- **TASK TO CARRY OUT**
Print, in exact form, the lines below from the one containing "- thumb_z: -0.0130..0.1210" through the one containing "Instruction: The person", and omit all others.

(Beginning of INFORMATION PROVIDED)

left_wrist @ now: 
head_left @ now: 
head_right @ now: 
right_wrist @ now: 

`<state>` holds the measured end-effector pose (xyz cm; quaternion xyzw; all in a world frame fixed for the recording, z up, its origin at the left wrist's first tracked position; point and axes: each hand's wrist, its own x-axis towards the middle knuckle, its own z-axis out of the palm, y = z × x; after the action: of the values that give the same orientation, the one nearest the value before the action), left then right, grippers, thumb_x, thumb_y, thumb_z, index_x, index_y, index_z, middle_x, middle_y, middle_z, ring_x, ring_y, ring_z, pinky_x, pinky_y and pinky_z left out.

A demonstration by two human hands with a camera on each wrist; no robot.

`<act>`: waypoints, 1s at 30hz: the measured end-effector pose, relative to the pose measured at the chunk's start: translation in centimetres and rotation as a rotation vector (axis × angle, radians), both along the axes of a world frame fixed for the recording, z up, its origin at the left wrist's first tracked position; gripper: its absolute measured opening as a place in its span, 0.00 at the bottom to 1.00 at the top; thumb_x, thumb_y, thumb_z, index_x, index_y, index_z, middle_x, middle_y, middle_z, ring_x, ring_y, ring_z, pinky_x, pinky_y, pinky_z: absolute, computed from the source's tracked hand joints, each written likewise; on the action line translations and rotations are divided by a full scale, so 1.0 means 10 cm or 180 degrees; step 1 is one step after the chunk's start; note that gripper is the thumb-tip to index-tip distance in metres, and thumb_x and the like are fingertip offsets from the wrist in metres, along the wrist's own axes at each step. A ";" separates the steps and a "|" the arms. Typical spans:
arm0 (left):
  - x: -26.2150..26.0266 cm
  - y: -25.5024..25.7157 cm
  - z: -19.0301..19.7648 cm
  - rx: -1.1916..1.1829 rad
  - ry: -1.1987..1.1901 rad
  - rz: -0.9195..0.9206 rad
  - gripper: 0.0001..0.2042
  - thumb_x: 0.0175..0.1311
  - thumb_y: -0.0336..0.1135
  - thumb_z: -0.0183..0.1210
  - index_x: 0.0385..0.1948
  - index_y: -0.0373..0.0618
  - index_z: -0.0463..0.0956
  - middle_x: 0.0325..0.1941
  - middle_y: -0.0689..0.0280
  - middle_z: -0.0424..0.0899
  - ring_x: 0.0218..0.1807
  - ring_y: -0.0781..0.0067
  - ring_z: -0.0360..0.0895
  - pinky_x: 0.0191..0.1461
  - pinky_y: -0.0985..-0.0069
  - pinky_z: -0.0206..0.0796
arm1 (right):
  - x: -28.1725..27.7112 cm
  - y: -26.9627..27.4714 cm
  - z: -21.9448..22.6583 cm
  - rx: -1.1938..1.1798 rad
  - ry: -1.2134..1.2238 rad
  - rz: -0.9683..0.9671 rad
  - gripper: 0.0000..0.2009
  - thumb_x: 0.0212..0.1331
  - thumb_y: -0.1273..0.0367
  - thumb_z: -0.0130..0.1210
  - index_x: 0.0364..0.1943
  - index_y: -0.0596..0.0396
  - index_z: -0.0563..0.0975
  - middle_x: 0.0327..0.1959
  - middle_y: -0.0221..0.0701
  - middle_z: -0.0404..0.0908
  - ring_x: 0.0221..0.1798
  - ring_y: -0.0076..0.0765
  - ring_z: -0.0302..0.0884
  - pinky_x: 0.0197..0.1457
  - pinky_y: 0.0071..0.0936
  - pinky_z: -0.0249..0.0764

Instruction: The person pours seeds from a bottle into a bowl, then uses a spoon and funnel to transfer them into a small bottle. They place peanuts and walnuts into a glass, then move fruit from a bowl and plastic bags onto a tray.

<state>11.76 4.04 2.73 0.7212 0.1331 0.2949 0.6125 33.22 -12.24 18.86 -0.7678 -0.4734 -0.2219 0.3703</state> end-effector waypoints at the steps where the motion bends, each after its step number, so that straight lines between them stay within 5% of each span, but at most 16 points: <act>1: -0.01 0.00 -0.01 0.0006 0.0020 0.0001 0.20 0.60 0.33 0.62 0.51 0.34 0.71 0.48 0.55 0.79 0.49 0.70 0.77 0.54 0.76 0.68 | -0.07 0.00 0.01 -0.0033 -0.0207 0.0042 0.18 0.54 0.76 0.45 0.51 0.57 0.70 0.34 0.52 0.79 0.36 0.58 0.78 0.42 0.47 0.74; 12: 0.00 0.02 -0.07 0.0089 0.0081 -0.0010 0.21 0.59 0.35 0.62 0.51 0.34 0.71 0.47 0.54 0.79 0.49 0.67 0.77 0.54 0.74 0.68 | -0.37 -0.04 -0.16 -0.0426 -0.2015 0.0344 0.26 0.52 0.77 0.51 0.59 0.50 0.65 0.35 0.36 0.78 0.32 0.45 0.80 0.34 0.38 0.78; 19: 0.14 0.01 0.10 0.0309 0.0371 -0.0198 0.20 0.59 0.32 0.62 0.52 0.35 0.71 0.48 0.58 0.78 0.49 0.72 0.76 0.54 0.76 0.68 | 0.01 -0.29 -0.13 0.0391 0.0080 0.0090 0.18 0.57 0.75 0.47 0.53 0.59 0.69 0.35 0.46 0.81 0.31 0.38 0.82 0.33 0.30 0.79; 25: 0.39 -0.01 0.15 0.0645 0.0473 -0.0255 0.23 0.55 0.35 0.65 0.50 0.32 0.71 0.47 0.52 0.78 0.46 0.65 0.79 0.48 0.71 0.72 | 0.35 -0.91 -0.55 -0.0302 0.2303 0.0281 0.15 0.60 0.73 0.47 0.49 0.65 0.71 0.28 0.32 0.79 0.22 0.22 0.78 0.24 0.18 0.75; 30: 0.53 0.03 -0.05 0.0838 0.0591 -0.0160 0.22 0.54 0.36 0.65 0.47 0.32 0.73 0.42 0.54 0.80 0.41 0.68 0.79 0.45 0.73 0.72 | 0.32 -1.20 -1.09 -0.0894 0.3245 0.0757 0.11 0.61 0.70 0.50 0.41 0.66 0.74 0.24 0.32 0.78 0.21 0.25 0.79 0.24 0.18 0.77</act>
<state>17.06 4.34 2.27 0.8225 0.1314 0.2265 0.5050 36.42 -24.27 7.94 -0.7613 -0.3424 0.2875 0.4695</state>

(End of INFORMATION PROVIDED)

- **RESPONSE FOR THIS EXERCISE**
  - thumb_z: -0.0130..0.1210
  - index_x: 0.0364..0.1943
  - index_y: -0.0596..0.0396
  - index_z: -0.0563..0.0975
  - middle_x: 0.0327..0.1959
  - middle_y: -0.0221..0.0701
  - middle_z: -0.0404..0.0908
  - ring_x: 0.0221..0.1798
  - ring_y: -0.0076..0.0765
  - ring_z: -0.0302..0.0884
  - pinky_x: 0.0197..0.1457
  - pinky_y: 0.0071..0.0936
  - pinky_z: -0.0249..0.0764

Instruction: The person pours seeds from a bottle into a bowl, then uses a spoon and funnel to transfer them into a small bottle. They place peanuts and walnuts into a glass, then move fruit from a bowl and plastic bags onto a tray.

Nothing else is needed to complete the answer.